-------- Dataset entries

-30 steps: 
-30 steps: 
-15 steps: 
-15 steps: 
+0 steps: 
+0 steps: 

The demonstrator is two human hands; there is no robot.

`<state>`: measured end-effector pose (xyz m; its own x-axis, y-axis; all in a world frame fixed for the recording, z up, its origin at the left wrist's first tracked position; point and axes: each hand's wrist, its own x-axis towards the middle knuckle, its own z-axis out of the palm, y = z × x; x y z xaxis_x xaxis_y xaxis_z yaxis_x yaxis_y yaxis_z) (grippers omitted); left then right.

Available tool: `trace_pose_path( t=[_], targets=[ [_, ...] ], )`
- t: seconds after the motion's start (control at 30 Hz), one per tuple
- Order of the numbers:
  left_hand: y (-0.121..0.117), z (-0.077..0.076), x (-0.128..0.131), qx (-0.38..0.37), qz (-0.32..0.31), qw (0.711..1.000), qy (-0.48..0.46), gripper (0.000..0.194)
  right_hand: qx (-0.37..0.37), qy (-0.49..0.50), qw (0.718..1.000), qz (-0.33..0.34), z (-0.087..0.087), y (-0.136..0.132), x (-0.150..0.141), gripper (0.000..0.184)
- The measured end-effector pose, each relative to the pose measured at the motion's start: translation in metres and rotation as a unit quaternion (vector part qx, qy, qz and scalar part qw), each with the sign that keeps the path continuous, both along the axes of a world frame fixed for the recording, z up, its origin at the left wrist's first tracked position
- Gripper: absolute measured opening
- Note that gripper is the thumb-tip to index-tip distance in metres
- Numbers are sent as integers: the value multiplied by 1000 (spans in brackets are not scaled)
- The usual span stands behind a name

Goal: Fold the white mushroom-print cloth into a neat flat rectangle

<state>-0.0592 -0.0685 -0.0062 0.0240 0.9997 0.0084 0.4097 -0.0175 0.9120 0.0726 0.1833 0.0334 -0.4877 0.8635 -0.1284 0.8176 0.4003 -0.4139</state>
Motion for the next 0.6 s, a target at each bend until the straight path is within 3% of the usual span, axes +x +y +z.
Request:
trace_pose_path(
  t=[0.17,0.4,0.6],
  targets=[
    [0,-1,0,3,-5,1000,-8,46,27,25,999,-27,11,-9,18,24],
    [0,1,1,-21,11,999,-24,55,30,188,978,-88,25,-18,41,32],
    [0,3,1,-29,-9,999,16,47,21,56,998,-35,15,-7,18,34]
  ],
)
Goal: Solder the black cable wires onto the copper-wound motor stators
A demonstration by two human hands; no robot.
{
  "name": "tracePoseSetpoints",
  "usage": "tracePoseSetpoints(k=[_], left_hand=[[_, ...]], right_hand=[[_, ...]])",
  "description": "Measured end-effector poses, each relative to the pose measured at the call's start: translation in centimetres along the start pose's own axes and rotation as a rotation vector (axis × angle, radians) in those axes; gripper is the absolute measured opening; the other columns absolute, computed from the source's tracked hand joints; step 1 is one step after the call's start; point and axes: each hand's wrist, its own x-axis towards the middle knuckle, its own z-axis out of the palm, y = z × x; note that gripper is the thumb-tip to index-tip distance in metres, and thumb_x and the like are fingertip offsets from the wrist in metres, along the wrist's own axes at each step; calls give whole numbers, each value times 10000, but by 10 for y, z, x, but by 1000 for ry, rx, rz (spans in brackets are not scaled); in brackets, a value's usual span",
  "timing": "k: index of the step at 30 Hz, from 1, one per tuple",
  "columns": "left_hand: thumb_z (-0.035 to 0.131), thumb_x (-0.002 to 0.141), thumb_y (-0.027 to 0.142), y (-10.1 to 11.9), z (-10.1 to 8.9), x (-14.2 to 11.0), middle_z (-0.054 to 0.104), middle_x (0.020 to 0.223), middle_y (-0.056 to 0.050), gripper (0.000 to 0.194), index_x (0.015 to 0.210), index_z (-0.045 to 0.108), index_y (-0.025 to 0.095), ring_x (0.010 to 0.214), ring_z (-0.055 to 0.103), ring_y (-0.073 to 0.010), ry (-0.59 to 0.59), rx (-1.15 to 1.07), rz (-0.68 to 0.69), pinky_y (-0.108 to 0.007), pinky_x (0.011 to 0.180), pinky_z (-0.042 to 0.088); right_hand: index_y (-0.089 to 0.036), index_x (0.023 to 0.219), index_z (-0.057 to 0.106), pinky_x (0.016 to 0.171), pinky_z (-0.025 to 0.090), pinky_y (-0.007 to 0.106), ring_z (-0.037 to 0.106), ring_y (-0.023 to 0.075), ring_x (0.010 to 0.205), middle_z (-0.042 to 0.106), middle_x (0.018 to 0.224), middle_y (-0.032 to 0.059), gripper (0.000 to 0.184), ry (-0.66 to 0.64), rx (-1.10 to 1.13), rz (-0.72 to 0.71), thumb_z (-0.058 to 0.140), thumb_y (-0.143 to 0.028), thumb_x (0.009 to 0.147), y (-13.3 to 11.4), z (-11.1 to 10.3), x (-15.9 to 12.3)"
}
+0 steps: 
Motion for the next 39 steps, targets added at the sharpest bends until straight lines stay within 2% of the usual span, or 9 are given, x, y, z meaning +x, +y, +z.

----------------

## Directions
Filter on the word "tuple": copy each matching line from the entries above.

## Output below
- t: seconds after the motion's start (control at 30 Hz), one per tuple
  "timing": "k: index of the step at 30 Hz, from 1, one per tuple",

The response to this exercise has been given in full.